Marriage Monday: "Forgiving the Unforgivable" Edition

Have you ever had to forgive someone you loved for breaking your heart?

As children, we were taught to say, “I forgive you” every time someone told us sorry. It was expected of you. We may have said they were forgiven but we often spent all day thinking of a way to get them back. 

As adults, we see forgiveness through the eyes of that same child. 

You say – I’m sorry

I say – I forgive you

And the 1st chance I get, you’ll get exactly what you gave me.

When Papa broke my heart that’s exactly what I wanted. Despite giving him my forgiveness and agreeing to reconciliation, I was angry and filled with resentment. 

Forgiveness is complicated when it comes to relationships. Intimacy brings a higher standard because they are essentially the guardian of our hearts.
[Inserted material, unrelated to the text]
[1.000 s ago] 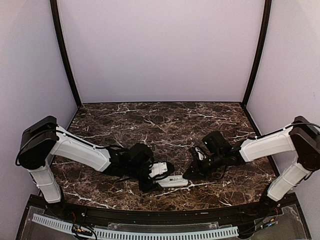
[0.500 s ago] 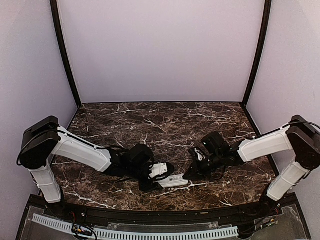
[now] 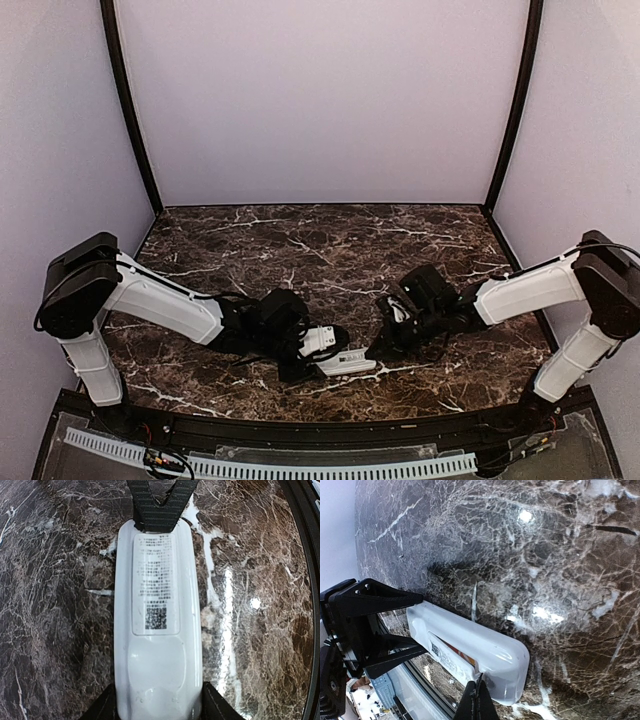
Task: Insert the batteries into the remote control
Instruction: Load the battery cover onto the remote control without the battery cover.
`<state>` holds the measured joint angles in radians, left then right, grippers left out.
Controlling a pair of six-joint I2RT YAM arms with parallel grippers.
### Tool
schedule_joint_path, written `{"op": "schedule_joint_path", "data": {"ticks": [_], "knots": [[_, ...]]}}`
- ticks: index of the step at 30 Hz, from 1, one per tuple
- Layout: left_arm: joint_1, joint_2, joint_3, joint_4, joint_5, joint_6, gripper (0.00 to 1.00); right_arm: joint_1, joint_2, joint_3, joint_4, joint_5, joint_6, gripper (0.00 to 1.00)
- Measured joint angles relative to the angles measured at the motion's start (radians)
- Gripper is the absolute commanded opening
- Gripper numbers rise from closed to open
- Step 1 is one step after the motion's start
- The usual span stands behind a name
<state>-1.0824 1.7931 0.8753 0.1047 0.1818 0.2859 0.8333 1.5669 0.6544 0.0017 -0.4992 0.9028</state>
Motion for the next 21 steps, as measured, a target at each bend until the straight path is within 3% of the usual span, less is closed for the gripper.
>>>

So, when that someone breaks it, the offense (whatever it may be) can often seem impossible to forgive. 

Forgiveness is a conscious, deliberate decision. It means you are choosing to release feelings of resentment or vengeance towards the person who has harmed you, regardless of whether they actually deserve your forgiveness.

It’s a choice. It does not mean forgetting what someone has done. 

But it’s an invitation for personal peace. 

Once I realized this, I took a step back and gave myself time. Once I was ready to forgive, I forgave. Not only was ready to forgive, but I was also ready to accept that my forgiveness meant I relinquished the right to use what he did as ammunition during arguments and as an excuse to hurt him back. 

This was something that constantly required prayer. 

What advice can I give on forgiveness? Marriage can’t survive without it. However, forgiveness and reconciliation are not a ‘one size fits all’ solution. Reconciliation is the act of restoring what’s lost. If you find yourself having to constantly forgive your spouse of the same heartbreak, then it’s time to take a step back to see what the issues truly are.

 

While forgiveness is for our own personal peace, the decision to walk away or reconcile will determine its protection.